How many lines in this data contain the string "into"? Reply with the number only.
::::::::::
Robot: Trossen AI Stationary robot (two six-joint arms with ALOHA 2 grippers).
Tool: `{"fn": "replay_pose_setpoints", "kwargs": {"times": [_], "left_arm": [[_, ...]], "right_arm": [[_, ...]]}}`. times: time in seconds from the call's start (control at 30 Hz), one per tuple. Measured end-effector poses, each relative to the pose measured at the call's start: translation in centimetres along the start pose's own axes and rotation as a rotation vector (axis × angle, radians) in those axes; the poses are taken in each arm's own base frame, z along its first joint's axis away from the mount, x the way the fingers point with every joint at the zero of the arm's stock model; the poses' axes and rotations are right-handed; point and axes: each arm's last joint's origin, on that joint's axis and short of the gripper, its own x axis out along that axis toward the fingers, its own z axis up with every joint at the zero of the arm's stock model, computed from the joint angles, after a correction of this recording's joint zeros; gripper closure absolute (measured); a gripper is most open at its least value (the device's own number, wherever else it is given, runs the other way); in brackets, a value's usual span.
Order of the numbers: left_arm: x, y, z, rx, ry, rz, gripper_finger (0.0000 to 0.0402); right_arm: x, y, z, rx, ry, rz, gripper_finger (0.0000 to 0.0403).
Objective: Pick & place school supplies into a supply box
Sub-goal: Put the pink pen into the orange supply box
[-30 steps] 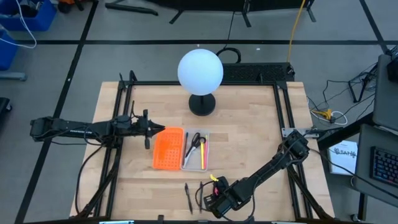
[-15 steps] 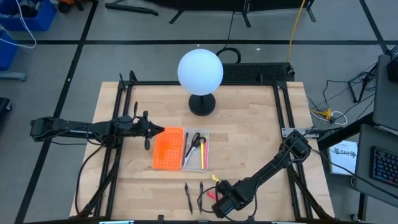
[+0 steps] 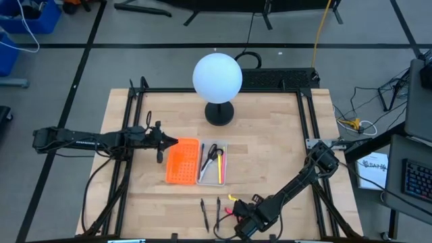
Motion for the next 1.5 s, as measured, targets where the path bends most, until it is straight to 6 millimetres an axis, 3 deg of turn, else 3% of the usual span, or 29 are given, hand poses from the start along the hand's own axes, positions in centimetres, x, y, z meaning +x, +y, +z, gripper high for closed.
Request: {"fn": "replay_pose_setpoints", "kwargs": {"times": [0.23,0.5,0.73,1.33,1.5], "left_arm": [[0.0,0.0,-0.1,0.004,0.009,0.002,0.0357],[0.0,0.0,-0.1,-0.028,0.011,0.001,0.0357],[0.0,0.0,-0.1,-0.027,0.011,0.0,0.0357],[0.0,-0.1,-0.6,-0.113,0.065,-0.021,0.0357],[0.0,-0.1,-0.6,-0.138,0.068,-0.02,0.0357]], "right_arm": [[0.1,0.0,0.1,-0.04,-0.034,-0.014,0.0285],[1.5,0.4,-0.4,-0.108,-0.012,-0.026,0.0315],[1.4,0.4,-0.1,-0.094,-0.004,-0.008,0.0384],[-6.8,0.5,1.2,0.139,-0.331,0.224,0.0384],[-9.5,0.1,3.0,0.181,-0.482,0.309,0.0384]]}}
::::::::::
Result of this exercise: 2